What Tom said....Plus, WE are at the top of the food chain. We get poison from many sources.


----------



## southerngurl (May 11, 2003)

ET1 SS said:


> Most of us have bodies with dozens of pounds of antibodies, and systems to protect us.


And it's a physical system that can only do so much in a day. It is also responsible for clearing toxins naturally produced in our bodies like endotoxins and exotoxins produced by beneficial bacteria plus invaders killed off, hormones that need to be cleared (like insulin, gee why so much insulin resistance? Perhaps our bodies have bigger fish to fry and decides clearing a dose of pesticide from our bodies is more important than clearing insulin- or estrogen we aren't using now? Estrogen fed cancer anyone?). Also, if you are taking any "medicinal" drugs, your liver has a full plate right there. Because you have to take enough of any drug to overwhelm your liver or it won't work because the liver will clear it and it will be gone and not be able to circulate and have its intended effect. Not to mention the fact that our liver has to immediately handle all the fructose that goes in our body (the average American eating a huge amount of fructose in non fiber forms like soda and processed foods- so the fructose shoots right into the blood unimpeded and becomes a system emergency every time), and keep our blood sugar stable by putting out glucose as needed, and break down fat to be used as energy and collect and store and also dose out minerals like copper and zinc and iron plus vitamin like b vitamins. Is it any wonder everyone is overweight, unable to do anything approaching the level of work their grandfather did and getting their gall bladders yanked out left and right? No worries, big pharma will take care of you with this drug and that to push symptoms around... Mind you you will never have vibrant health, just lack of disease symptoms... except the ones they give you.

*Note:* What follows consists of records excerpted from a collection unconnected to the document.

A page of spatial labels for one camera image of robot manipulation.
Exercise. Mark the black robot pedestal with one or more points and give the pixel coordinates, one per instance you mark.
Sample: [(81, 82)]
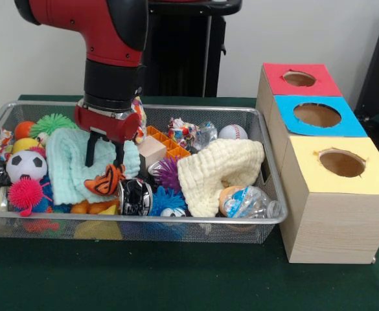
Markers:
[(189, 48)]

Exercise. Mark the crushed clear plastic bottle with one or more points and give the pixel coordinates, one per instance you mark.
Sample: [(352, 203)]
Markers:
[(250, 202)]

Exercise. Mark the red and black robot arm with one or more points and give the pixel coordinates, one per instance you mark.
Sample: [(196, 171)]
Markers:
[(105, 32)]

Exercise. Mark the cream waffle cloth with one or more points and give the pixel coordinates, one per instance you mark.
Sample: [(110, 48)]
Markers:
[(215, 162)]

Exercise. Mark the blue spiky rubber ball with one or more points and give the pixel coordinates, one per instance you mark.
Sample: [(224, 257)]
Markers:
[(168, 201)]

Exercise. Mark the green spiky rubber ball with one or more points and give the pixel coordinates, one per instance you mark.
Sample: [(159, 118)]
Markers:
[(51, 124)]

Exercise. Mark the small soccer ball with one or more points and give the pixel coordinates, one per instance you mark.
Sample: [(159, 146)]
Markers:
[(26, 165)]

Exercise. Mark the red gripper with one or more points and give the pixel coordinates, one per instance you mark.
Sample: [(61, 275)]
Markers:
[(105, 124)]

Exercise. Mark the wooden box with three holes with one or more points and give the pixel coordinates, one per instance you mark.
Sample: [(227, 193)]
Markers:
[(338, 226)]

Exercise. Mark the orange smooth ball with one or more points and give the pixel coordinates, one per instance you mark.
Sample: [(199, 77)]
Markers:
[(23, 130)]

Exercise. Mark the orange tiger striped toy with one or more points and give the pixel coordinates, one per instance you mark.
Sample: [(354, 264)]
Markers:
[(105, 181)]

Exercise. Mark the white baseball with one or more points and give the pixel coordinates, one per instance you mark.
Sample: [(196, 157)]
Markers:
[(233, 132)]

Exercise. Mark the mint green waffle cloth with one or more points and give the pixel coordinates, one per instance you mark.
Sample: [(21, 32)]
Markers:
[(69, 162)]

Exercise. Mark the purple spiky monster toy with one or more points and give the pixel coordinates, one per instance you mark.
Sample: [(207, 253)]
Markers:
[(168, 171)]

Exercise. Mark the white cloth with colourful dots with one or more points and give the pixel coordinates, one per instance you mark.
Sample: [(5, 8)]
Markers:
[(140, 120)]

Lets not forget our toxic food is also sorely lacking in nutrition- nutrition *required* for these systems to run well. So we have systems limping along from that alone, and facing far more toxins than they were designed to handle. 

Sorry AM soap box!


----------



## alleyyooper (Apr 22, 2005)

Talking about it gets nothing done about it. We can't even get the clowns in Washington to do simple tasks let alone fight big money (they recieve for their pockets.) and get rules changed on the food we eat and the honey bees pollinate.

 Al


----------



## woodsy (Oct 13, 2008)

yup, modern agriculture products overused and abused by the masses of homeowners and big agriculture . Even some treated seeds for home gardeners release toxins into the plant system ending up in the pollen for the bees . 
Plenty of new evidence suggesting the bulk of the bee die offs are associated with pesticides but don't expect big brother to do anything about it, too much money for them to lose from corporate headquarters . I know, its terrible.
But you can spread the word to your neighbors and communities about cutting back on the culprits.

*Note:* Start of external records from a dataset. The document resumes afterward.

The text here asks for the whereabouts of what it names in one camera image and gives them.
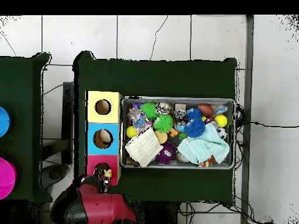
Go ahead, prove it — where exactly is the green spiky ball with eye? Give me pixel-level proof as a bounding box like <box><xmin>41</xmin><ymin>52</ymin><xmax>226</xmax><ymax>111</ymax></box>
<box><xmin>153</xmin><ymin>113</ymin><xmax>174</xmax><ymax>134</ymax></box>

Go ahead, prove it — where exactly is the crushed printed drink can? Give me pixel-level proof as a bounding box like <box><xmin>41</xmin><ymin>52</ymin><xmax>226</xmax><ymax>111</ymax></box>
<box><xmin>155</xmin><ymin>101</ymin><xmax>173</xmax><ymax>115</ymax></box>

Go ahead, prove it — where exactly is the wooden box with three holes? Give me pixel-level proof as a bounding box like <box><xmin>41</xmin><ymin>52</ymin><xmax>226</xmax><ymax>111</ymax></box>
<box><xmin>85</xmin><ymin>90</ymin><xmax>123</xmax><ymax>187</ymax></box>

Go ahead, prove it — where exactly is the silver mesh bin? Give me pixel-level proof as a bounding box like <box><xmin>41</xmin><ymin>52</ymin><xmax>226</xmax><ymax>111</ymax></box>
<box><xmin>120</xmin><ymin>96</ymin><xmax>236</xmax><ymax>170</ymax></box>

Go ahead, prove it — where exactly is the tan ball with black seam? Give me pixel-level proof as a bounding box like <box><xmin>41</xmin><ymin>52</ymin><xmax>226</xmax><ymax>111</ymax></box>
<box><xmin>93</xmin><ymin>129</ymin><xmax>113</xmax><ymax>149</ymax></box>

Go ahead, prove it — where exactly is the dark grey round base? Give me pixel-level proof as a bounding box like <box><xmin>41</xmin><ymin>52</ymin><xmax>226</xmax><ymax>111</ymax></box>
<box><xmin>41</xmin><ymin>163</ymin><xmax>69</xmax><ymax>190</ymax></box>

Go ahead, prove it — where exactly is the cream waffle cloth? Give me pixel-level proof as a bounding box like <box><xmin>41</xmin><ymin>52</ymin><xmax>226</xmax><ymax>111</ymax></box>
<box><xmin>124</xmin><ymin>127</ymin><xmax>164</xmax><ymax>168</ymax></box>

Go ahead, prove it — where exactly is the purple spiky monster toy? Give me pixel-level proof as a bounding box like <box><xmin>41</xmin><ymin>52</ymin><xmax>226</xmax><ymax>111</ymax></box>
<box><xmin>154</xmin><ymin>142</ymin><xmax>177</xmax><ymax>166</ymax></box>

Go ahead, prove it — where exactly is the crushed clear plastic bottle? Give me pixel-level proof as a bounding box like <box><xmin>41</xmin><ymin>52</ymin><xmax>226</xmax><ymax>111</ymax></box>
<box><xmin>127</xmin><ymin>108</ymin><xmax>152</xmax><ymax>135</ymax></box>

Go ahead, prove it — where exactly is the black upright panel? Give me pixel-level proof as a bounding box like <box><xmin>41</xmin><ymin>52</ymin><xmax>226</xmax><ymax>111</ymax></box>
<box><xmin>61</xmin><ymin>81</ymin><xmax>75</xmax><ymax>165</ymax></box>

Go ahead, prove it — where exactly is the plain green spiky ball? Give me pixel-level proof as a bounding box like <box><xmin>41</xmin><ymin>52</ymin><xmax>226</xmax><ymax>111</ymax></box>
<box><xmin>140</xmin><ymin>101</ymin><xmax>159</xmax><ymax>121</ymax></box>

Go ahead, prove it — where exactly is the pink bowl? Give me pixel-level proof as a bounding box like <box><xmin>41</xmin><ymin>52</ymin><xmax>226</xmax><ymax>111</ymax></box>
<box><xmin>0</xmin><ymin>157</ymin><xmax>17</xmax><ymax>200</ymax></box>

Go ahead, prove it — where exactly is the large blue spiky toy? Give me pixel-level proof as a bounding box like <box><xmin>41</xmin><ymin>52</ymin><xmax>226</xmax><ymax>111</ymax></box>
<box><xmin>183</xmin><ymin>116</ymin><xmax>206</xmax><ymax>138</ymax></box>

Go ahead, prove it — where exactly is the mint green waffle cloth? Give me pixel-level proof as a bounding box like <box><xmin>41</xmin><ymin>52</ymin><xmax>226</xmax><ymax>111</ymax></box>
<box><xmin>176</xmin><ymin>122</ymin><xmax>231</xmax><ymax>165</ymax></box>

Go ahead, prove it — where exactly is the small blue spiky toy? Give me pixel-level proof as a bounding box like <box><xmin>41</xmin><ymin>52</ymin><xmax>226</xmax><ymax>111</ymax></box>
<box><xmin>185</xmin><ymin>107</ymin><xmax>203</xmax><ymax>122</ymax></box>

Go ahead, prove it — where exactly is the dark green table cloth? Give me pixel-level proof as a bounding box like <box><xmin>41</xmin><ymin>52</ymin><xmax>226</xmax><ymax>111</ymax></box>
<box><xmin>73</xmin><ymin>51</ymin><xmax>238</xmax><ymax>206</ymax></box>

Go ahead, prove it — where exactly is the blue bowl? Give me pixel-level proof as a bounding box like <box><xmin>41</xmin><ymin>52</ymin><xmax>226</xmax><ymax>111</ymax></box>
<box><xmin>0</xmin><ymin>106</ymin><xmax>12</xmax><ymax>138</ymax></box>

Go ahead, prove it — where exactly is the dark green side-table cloth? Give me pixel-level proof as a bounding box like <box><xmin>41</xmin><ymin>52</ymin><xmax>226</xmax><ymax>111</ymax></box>
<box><xmin>0</xmin><ymin>52</ymin><xmax>53</xmax><ymax>202</ymax></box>

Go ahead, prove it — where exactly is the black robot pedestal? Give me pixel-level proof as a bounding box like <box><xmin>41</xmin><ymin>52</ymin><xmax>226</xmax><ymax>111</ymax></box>
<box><xmin>137</xmin><ymin>201</ymin><xmax>179</xmax><ymax>224</ymax></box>

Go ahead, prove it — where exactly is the black cable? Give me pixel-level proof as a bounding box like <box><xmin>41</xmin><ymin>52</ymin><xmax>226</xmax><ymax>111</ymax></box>
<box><xmin>234</xmin><ymin>120</ymin><xmax>299</xmax><ymax>128</ymax></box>

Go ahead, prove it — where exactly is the grey metal rail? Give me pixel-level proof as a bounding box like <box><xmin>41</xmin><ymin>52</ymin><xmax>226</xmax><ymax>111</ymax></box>
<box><xmin>240</xmin><ymin>15</ymin><xmax>255</xmax><ymax>224</ymax></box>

Did i say i'm starting up beekeeping this year to help produce more bees, and 
produce hopefully.


----------



## ET1 SS (Oct 22, 2005)

alleyyooper said:


> Talking about it gets nothing done about it. We can't even get the clowns in Washington to do simple tasks let alone fight big money (they recieve for their pockets.) and get rules changed on the food we eat and the honey bees pollinate.
> 
> Al


A politician 'fighting' big money is like an oxymoron.

I think most of them work for the lobbyists.


----------